The benefits of breastfeeding are fairly well known. For example breastfed babies have lower rates of infections, and mothers who breastfeed have a reduced risk of breast cancer. However in a new study, breast feeding may now influence behavior patterns of infants as they mature. Babies who are breastfed are less likely to grow into children with behavior problems by the time they reach the age of five than those who receive formula milk.
Maria Quigley of the national perinatal epidemiology unit at Oxford University, who led the work, said the findings “provide even more evidence for the benefits of breastfeeding,” and continues:
“Mothers who want to breastfeed should be given all the support they need. Many women struggle to breastfeed for as long as they might otherwise like, and many don’t receive the support that might make a difference.”
Breast milk is the natural first food for babies, it provides all the energy and nutrients that the infant needs for the first months of life, and it continues to provide up to half or more of a child’s nutritional needs during the second half of the first year, and up to one-third during the second year of life.
Questionnaires were posed to thousands of parents in which strengths and difficulties in their children were examined. Abnormal scores were less common in children who were breastfed for at least four months at 6% compared with formula fed children who came in at 16%.
English scientists used a nationwide British survey of babies born in 2000-2001 called the Millennium Cohort Study and included data for more than 9,500 mothers and babies born at full term to families of white ethnic background.
Why this difference between breast milk and popular formulas?
The researchers said one possible reason for the findings was that breast milk contains large amounts of essential long chain polyunsaturated fatty acids, growth factors and hormones which are important in brain and nervous system development.
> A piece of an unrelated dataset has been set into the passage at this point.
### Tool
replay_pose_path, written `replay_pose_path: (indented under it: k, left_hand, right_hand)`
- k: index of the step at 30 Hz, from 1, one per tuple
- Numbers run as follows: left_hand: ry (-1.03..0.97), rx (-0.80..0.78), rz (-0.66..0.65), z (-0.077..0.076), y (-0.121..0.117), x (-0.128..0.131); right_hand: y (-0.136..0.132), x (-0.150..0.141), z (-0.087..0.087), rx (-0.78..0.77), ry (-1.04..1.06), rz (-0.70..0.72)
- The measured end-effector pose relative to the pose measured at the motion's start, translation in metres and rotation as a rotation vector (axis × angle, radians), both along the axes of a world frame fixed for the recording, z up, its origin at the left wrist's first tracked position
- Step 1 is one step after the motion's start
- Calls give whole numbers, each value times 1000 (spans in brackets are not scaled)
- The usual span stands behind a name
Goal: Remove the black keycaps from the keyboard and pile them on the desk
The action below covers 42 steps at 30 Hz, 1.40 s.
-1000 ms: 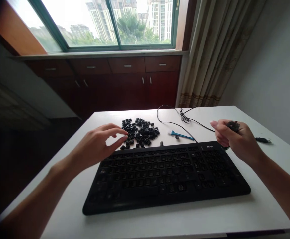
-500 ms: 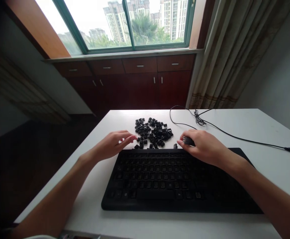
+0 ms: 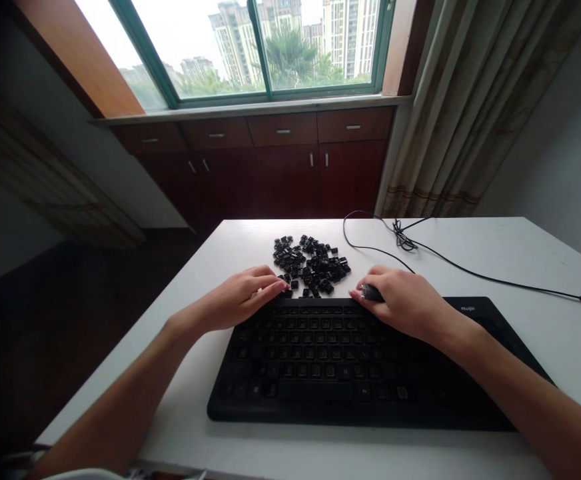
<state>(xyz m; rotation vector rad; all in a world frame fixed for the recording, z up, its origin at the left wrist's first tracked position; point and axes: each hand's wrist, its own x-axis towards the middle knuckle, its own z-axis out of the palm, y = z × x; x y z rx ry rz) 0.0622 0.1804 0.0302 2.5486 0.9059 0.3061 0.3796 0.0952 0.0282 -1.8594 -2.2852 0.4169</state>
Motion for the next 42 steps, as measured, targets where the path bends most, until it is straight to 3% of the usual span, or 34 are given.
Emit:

Even though many Americans have the mistaken idea that today’s infant formulas are nearly identical to human milk and that they are “almost as good as breast milk”, that is not true at all. Formula-fed babies are sicker, sick more often, and are more likely to die in infancy or childhood. Compared to exclusive and extended breastfed babies, formula-fed babies have a doubled overall infant death risk, and 4-fold risk of Sudden Infant Death Syndrome (SIDS).
Peter Kinderman, a professor of clinical psychology at the University of Liverpool, who was not involved in the study, said it was a good piece of research with important findings:
“Positive bonding between parent and child is known to be fantastically helpful for development. This is more evidence of the importance of breastfeeding and mother-baby attachment, not just for physical health but also for the psychological development of the child.”
The World Health Organization recommends exclusive breastfeeding for the first six months of life, with solids gradually being introduced around this age when signs of readiness are shown. Supplemented breastfeeding is recommended until at least age two, as long as mother and child wish.